11.12.06

Maybe it IS Just the Weather!

Maybe I'm too quick to dismiss this whole Seasonal Affective Disorder thing. The weekend was sunny and I felt better. I've also cranked the light box up to x-tra high, and leave it on for an hour or so. I don't feel so bad. I think I'm at about 65%. And then there was a news item on the national news about how doctors are seeing a big increase in people with low moods this fall, when the east coast has had one of the most overcast fall seasons in almost 60 years.

I'm tired of the guilt, of the shame of feeling like I'm doing something wrong. To HELL with it. Now I have to try and live that out, and stop slinking around with my tail shoved under my butt. I wish humans did still have tails. But only involuntary ones that wagged or sagged in true response to one's feelings. I keep up a good front when I'm not so low I have to take to my bed. Unfortunately, it's mostly a front.

Thank god the food is ok. I've not been going to any meetings, I've just felt too low, too vulnerable, yet I fear that this is going to catch up with me. But my support group doesn't feel like a support group any more. My disease is using it against me. I can't go to them for support, I feel like as an "old-timer" I think I have to be the support, and I don't feel up to it. I've got to change something here.

9.12.06

Revelations, I Think...

I've been depressed for the last couple of months. The weather here has been horrible and grey. Oh for a nice white snowfall! I gave in to the opinions of my therapist and GP and finally bought one of those light boxes, and I've been taking my vitamin D faithfully, along with an antidepressant, but it doesn't seem to be taking. It's not just the weather, this has been a problem off and on for me since early adulthood. I believe that my long and torturous history with the food is also linked to this mental turmoil. Researchers have long theorized that substance abuse may be an attempt to self medicate mental illness.

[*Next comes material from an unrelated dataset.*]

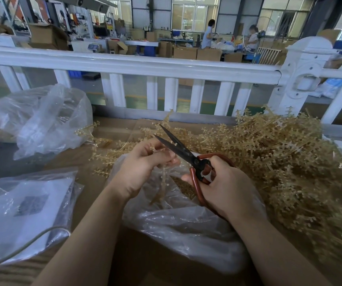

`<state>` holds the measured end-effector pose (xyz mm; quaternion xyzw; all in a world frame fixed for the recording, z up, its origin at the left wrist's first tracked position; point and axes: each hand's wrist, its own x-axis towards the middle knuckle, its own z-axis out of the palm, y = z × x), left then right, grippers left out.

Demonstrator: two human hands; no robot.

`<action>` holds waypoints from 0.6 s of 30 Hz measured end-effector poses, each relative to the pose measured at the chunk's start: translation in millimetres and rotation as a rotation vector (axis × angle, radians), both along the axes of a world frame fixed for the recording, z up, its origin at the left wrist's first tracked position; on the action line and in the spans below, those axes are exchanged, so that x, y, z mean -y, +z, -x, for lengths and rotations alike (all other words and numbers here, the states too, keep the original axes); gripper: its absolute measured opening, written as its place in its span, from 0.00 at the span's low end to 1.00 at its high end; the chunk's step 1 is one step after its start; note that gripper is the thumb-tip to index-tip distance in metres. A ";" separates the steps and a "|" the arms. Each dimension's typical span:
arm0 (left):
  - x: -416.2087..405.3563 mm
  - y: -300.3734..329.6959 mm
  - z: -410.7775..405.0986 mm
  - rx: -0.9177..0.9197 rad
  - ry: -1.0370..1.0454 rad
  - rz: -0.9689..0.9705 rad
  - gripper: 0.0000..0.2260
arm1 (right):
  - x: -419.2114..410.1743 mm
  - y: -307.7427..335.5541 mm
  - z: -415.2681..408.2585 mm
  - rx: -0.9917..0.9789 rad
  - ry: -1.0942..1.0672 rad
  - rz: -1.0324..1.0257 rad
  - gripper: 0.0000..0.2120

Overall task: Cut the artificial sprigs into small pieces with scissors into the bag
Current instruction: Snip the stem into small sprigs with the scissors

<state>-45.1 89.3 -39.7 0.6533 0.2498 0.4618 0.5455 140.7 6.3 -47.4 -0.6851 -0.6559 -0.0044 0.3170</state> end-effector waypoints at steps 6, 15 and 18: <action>1.6 0.0 -3.0 0.067 0.061 -0.043 0.11 | 0.2 0.9 -0.4 0.004 -0.027 0.022 0.42; 1.8 -2.7 -10.4 0.128 0.147 -0.035 0.07 | -1.7 -2.9 -0.7 0.032 -0.059 -0.024 0.37; 1.2 -3.5 -12.4 0.143 0.124 -0.023 0.07 | -1.8 -3.9 -1.3 0.029 -0.057 -0.032 0.36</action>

Mental illness. The term just sends a chill up my spine. It sounds so final, so damning. But actually, if I can look at mental illness as something chronic but treatable, like, say, diabetes, it can remove that whole layer of shame and guilt.

I've been looking at my manifestations of depression. Often it consists of staying in bed for long periods because I feel so overwhelmed by the everyday world. But I am starting to wonder if it isn't so much a depressive mood as a reaction to extreme anxiety. When I wake up in the morning, I have a thousand thoughts coursing through my brain, and if there are too many, I just hit a threshold where I feel I have to shut down. It's almost as if a fuse blows. My tortured brain decides it's hopeless, I give up, and retreat from the world.

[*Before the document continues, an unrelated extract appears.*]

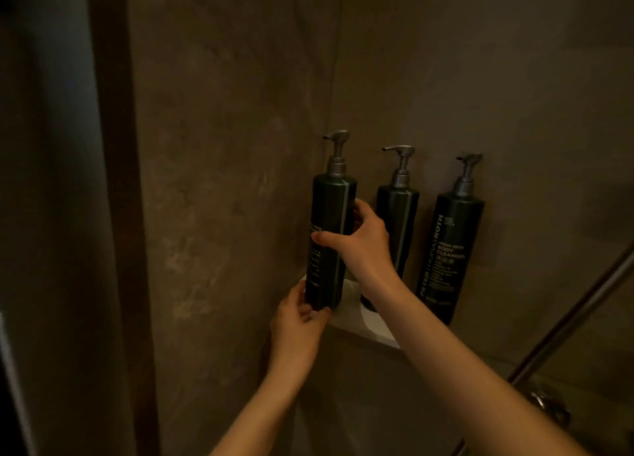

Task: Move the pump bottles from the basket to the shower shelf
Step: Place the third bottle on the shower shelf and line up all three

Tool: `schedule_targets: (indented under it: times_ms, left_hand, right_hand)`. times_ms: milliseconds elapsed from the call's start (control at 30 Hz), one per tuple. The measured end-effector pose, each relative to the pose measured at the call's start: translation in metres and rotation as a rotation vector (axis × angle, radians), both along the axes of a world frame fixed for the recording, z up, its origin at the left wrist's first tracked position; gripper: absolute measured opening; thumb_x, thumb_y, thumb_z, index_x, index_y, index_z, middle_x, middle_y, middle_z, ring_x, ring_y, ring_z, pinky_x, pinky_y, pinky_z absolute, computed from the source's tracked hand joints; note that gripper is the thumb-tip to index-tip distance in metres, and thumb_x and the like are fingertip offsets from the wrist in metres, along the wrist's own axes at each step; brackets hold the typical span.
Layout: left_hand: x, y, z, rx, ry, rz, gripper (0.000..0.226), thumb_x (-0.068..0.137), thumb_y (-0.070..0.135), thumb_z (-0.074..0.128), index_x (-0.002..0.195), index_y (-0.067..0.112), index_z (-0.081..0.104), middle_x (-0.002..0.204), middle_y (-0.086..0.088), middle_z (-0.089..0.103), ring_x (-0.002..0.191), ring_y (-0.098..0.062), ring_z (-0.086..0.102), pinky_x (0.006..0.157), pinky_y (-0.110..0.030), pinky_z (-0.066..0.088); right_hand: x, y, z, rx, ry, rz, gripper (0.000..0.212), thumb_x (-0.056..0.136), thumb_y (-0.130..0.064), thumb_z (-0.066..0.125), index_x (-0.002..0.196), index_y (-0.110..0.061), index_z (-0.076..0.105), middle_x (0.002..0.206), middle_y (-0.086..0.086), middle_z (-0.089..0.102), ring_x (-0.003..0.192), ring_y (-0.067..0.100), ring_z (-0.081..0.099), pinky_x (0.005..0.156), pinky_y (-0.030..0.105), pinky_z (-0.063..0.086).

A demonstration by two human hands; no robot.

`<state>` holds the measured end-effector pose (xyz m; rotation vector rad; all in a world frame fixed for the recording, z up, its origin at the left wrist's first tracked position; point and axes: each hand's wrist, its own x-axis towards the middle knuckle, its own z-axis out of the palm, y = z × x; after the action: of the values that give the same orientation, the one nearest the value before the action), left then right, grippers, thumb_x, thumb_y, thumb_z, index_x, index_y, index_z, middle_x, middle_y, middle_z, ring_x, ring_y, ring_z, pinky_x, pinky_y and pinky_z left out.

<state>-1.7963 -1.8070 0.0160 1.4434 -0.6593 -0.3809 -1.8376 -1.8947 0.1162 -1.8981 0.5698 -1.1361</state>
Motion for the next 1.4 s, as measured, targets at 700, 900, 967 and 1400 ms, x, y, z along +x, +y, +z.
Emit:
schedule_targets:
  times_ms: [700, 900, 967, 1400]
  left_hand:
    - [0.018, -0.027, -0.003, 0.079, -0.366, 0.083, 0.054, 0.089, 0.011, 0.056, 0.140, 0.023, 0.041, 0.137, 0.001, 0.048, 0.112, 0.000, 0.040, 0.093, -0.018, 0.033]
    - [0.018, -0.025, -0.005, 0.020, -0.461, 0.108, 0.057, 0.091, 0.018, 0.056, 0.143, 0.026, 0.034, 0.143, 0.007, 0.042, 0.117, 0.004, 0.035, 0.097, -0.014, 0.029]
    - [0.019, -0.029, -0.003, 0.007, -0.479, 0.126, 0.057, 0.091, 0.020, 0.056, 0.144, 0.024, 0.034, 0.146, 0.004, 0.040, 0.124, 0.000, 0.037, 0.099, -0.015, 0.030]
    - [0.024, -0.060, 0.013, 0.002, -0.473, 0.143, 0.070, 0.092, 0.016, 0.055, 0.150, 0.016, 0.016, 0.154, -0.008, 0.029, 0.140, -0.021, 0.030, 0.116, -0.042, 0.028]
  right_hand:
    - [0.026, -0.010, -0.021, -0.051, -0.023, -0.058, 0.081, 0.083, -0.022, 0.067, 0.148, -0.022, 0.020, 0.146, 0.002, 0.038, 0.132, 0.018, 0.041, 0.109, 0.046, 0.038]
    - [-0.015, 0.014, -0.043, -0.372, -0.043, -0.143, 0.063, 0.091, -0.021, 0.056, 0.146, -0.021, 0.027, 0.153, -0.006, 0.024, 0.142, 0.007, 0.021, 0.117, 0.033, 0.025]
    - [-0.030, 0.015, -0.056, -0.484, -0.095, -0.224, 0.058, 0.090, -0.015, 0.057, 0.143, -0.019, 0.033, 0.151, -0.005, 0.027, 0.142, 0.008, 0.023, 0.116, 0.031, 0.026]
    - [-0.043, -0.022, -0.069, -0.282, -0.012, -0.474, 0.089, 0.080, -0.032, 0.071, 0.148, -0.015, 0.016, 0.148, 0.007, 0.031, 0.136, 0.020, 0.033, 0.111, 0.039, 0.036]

My father suffered from terrible anxiety. It was obvious in his case: He trembled, he would talk in his sleep, if you happened to touch him (ours was not a physically demonstrative family) he would practically jump out of his skin. And, oh yes, he was also an alcoholic.

Of course, I grew up vowing never to be like him. But I now see that what he did with booze, I did with food. And although I try to come across as a relaxed, fun, funky chick, I am really quite tense inside. Social situations are tough. I come home from choir rehearsals fantasizing about mowing my way through a big bag of kettle cooked chips. But I hide it well. Joking and laughing and trying to be Ms. Social butterfly. And I'm an artist.

But it's a ruse. I'm full of anxiety, I need long periods away from people, and I haven't been in the studio for ages. I worry, I worry, I worry. The social anxiety is the worst. I worry about what people think of me, and I get into these toxic situations where I throw my own mind out the window and get overwhelmingly occupied with what the other person wants or needs. Most of this happens automatically, without me being conscious of it. Habit? Probably at least partly. Growing up in a fucked-up family, a kid gets pretty good at sussing out what they need to do to appease the family members who are acting out. Unfortunately, I grew up with a warped idea of how relationships work.

So, on with the therapy, but I think it's time to talk to the doc again, maybe get a referral to a psychiatrist. I want to investigate some different medication options.